Mr. Eckel is a professor and director of the Office of Practice Development and Education at the School of Pharmacy, UNC at Chapel Hill.
“It was the best of times; it was the worst of times; it was the age of wisdom; it was the age of foolishness;...it was the spring of hope; it was the winter of despair....” (Charles Dickens, A Tale of Two Cities)
As I write this editorial, health care reform is a major topic on everyone’s radar. Groups are taking sides to promote their position. The Pharmaceutical Care Management Association wants to “increase efficiency and save billions by allowing greater use in Medicare of home delivery for refills of long-term chronic medications,” while the Association of Community Pharmacists Congressional Network wants to “create a Medicare ‘Pharmacy-only’ Government Option Plan as a Pilot Program…that partner(s) with retail pharmacies.”
These 2 positions seem at odds, and demonstrate the problem facing Congress as they try to sort out which proposal makes the most sense. The proposals focus on where patients get their drugs, but do not seem to be as concerned about ensuring appropriate drug outcomes. I would hope that any health care reform effort would want to promote a reduction in adverse drug events and poor drug adherence, and ensure that desired outcomes are achieved. Does the way drugs are distributed to patients impact these outcomes? One might propose that better outcomes are achieved when there is a face-to-face pharmacist-patient contact. Because we do not have studies proving whether that is true, it allows us to state a position based on our conventional wisdom. Is there a potential that we can see a health care system that tries to separate the pharmaceutical care aspects of pharmacy from the drug distribution aspects of pharmacy? It seems like that could happen if pharmacy is not alert and speaking with a unified voice.

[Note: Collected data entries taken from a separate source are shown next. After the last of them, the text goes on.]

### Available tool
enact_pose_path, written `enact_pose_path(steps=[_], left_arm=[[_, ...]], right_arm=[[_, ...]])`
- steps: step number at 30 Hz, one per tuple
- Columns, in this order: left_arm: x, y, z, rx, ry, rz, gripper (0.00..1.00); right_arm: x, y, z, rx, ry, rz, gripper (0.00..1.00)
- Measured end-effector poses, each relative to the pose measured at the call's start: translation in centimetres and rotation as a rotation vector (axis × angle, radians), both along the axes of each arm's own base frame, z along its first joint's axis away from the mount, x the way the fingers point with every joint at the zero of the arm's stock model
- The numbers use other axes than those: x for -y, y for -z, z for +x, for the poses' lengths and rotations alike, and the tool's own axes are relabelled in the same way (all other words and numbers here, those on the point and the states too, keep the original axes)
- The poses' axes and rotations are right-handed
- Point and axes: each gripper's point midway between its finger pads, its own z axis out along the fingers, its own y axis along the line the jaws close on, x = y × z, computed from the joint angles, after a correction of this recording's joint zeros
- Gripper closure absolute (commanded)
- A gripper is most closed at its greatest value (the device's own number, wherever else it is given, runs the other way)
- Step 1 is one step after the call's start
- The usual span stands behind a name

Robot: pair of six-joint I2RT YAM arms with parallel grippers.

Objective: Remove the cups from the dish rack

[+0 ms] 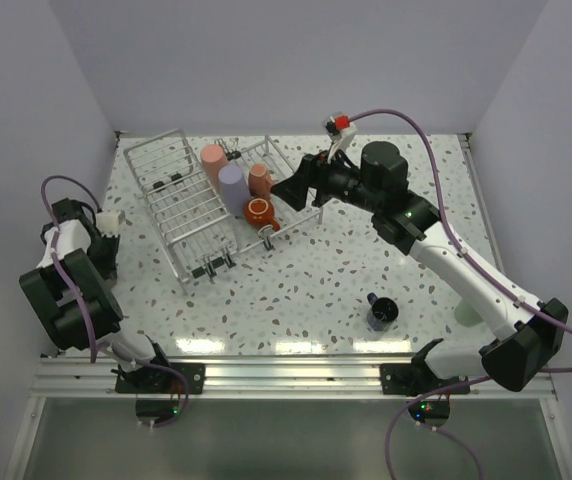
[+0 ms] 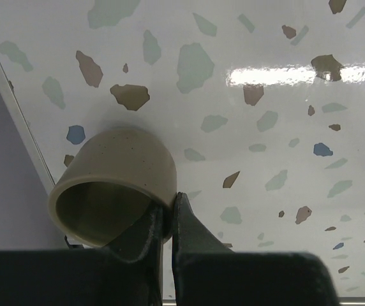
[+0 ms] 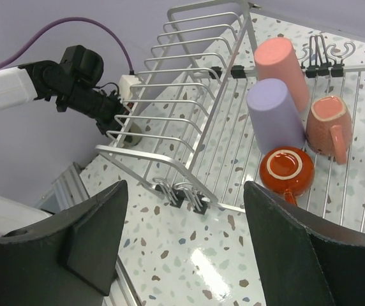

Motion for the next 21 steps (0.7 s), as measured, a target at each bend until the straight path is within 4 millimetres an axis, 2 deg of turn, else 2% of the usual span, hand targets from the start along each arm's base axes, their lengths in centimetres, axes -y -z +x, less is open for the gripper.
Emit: enact_pose_path(steps=[3, 6, 7, 9, 10, 12, 16, 21], left_arm=[[0.0, 0.0, 0.3, 0.005, 0.006, 0.009, 0.96], [-0.1, 0.0, 0.4, 0.010, 0.008, 0.012, 0.84], [-0.1, 0.0, 0.5, 0.012, 0.008, 0.013, 0.76], [-0.1, 0.1, 0.6, 0.014, 0.007, 0.011, 0.68], [-0.1, 0.0, 0.6, 0.017, 0.007, 0.009, 0.62], [0.0, 0.0, 0.7, 0.020, 0.008, 0.003, 0.57], [0.2, -0.5, 1.0, 0.033, 0.009, -0.010, 0.55], [-0.1, -3.4, 3.0, 0.105, 0.015, -0.013, 0.51]], right_arm=[[0.1, 0.0, 0.1, 0.001, 0.009, -0.001, 0.23], [0.2, 0.0, 0.3, 0.001, 0.018, -0.002, 0.23], [0.2, 0.0, 0.3, 0.001, 0.019, -0.002, 0.23], [0.2, 0.0, 0.3, 0.001, 0.020, -0.002, 0.23], [0.2, 0.0, 0.3, 0.001, 0.022, -0.003, 0.23], [0.2, 0.1, 0.4, 0.001, 0.025, -0.004, 0.23], [0.3, 0.2, 0.4, -0.002, 0.032, -0.007, 0.23], [0.8, 1.3, 1.0, -0.023, 0.067, -0.051, 0.22]])
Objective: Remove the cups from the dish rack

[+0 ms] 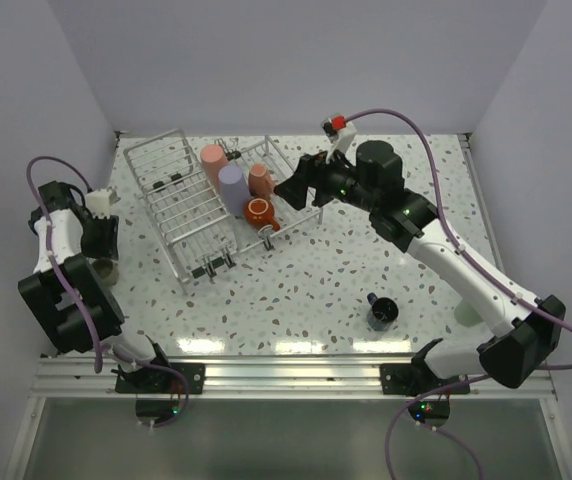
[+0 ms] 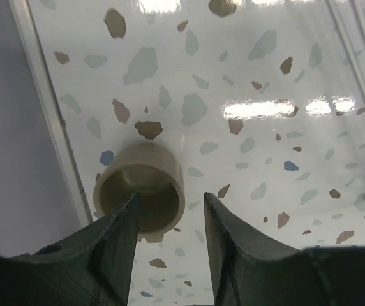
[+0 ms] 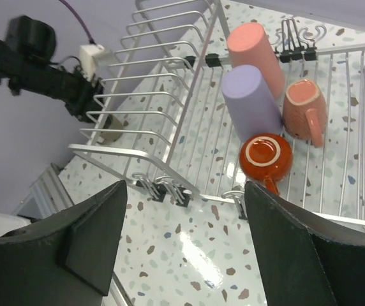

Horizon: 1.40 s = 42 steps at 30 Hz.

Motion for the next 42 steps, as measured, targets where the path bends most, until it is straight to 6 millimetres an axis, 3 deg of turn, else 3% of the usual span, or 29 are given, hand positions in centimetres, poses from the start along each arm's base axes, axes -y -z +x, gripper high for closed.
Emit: enact_pose_path(steps=[6, 14, 18, 21, 27, 34, 37, 42], left_arm=[[-0.1, -6.1, 2.6, 0.152, -0.002, 0.012, 0.49], [0.1, -15.1, 5.5, 0.375, -0.021, 0.019, 0.46], [1.5, -20.5, 7.0, 0.504, 0.015, -0.027, 0.44], [3.2, -23.4, 7.8, 0.571, 0.059, -0.079, 0.44], [5.8, -23.7, 7.8, 0.563, 0.105, -0.153, 0.44], [6.1, -23.7, 7.5, 0.544, 0.106, -0.165, 0.44], [6.1, -23.7, 7.5, 0.542, 0.106, -0.166, 0.44], [6.1, -23.5, 7.6, 0.537, 0.105, -0.169, 0.44]], right_arm=[[-0.1, 2.6, 2.2, -0.029, 0.033, -0.133, 0.23], [-1.4, 8.4, 7.3, -0.023, 0.011, -0.393, 0.32], [-2.1, 11.6, 10.5, -0.018, -0.004, -0.489, 0.36], [-2.6, 14.1, 12.8, -0.022, -0.012, -0.543, 0.38], [-3.2, 18.9, 15.7, -0.051, -0.032, -0.614, 0.41], [-4.3, 21.8, 17.5, -0.068, -0.050, -0.637, 0.49], [-4.6, 23.0, 17.9, -0.081, -0.059, -0.644, 0.57], [-4.6, 24.7, 17.7, -0.108, -0.073, -0.661, 0.82]])
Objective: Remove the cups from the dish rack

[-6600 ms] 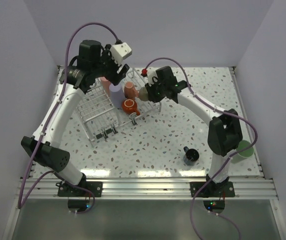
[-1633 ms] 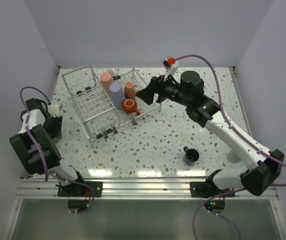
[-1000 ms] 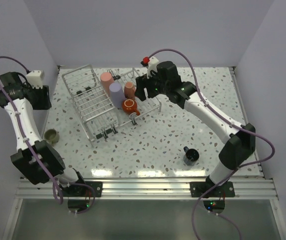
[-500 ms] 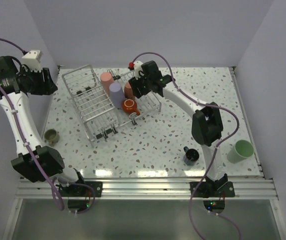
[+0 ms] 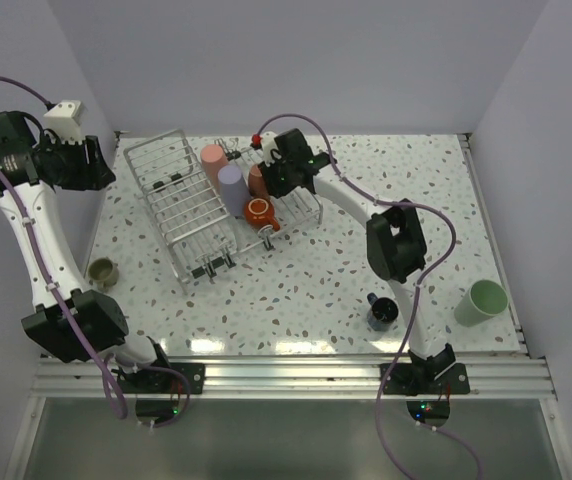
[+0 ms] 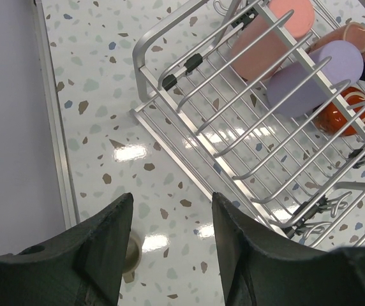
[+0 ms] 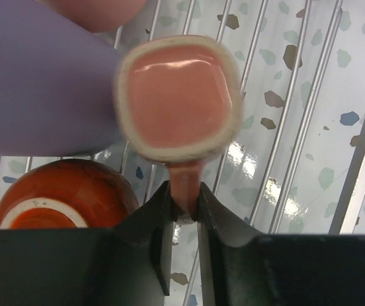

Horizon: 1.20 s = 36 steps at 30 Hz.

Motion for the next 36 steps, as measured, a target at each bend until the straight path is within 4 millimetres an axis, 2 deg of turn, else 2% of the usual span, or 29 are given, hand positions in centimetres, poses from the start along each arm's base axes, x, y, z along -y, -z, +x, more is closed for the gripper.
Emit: enact_pose_path(steps=[2, 3, 4, 12, 17, 20, 25, 29, 31, 36], left_arm=[[0.0, 0.1, 0.0, -0.001, 0.000, -0.001, 0.44], [0.0, 0.1, 0.0, -0.002, -0.001, -0.001, 0.44], [0.0, 0.1, 0.1, -0.003, -0.001, -0.002, 0.44], [0.0, 0.1, 0.2, -0.002, 0.002, -0.003, 0.44], [0.2, -0.4, 0.3, 0.012, 0.014, -0.005, 0.44], [0.7, -0.9, 0.5, 0.029, 0.033, -0.007, 0.44], [2.0, -1.7, 0.9, 0.064, 0.084, -0.026, 0.44], [3.9, -3.1, 1.0, 0.118, 0.148, -0.043, 0.43], [5.5, -4.3, 1.0, 0.163, 0.195, -0.053, 0.43], [11.9, -7.9, 0.9, 0.286, 0.385, -0.162, 0.41]], right_arm=[[0.0, 0.0, 0.0, -0.001, -0.001, -0.001, 0.90], [0.0, 0.0, 0.0, 0.000, -0.003, -0.001, 0.99], [0.0, 0.1, 0.0, 0.000, -0.004, -0.003, 1.00], [0.4, 0.0, 0.0, 0.026, 0.006, -0.009, 1.00], [2.2, -1.8, -0.3, 0.061, 0.075, -0.033, 1.00], [2.9, -4.4, -0.3, 0.107, 0.116, -0.012, 1.00], [3.5, -10.9, -0.2, 0.213, 0.175, 0.084, 1.00], [3.9, -16.2, -0.8, 0.275, 0.222, 0.180, 1.00], [4.1, -18.5, -1.5, 0.299, 0.235, 0.237, 1.00], [4.7, -24.7, -4.8, 0.347, 0.227, 0.433, 1.00]])
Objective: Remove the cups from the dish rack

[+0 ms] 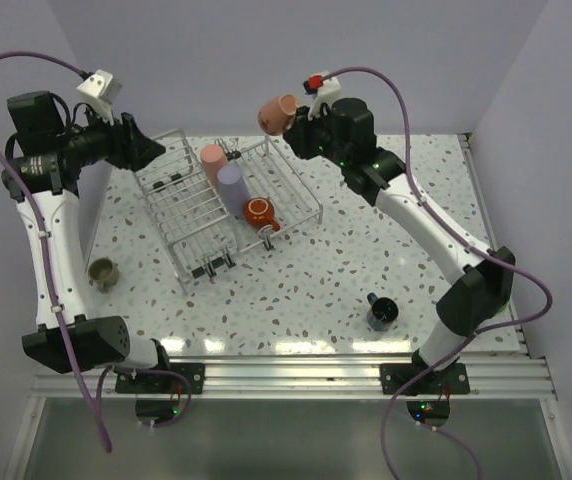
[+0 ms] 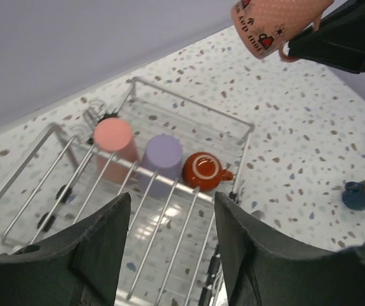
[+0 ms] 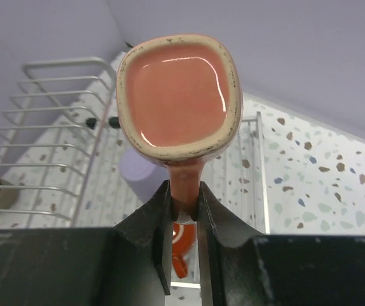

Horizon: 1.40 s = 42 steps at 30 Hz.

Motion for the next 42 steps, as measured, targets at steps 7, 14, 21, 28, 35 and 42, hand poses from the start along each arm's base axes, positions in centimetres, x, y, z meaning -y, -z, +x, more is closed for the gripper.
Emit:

If you have a pharmacist at a prescribing site overseeing the patient’s drug therapy outcomes, does it matter where they get their medicine, as long as it is economical and convenient? Is such a model “the best of times” for the clinically-oriented pharmacist and “the worst of times” for the dispensingoriented pharmacist? You be the judge, but it suggests to me that pharmacy leaders need to be able to answer that question as the profession tries to ensure the proper place for pharmacy in a changed health care system. Pharmacy practitioners need to make their voices heard. Is it the “best of times” or the “worst of times”? I’ll leave you to answer that question for yourself, but I feel energized by the new opportunities and challenges our profession faces. I hope pharmacy leaders can count on your help to advance pharmacy in a reformed health care system that is best for the patient and thus best for the profession.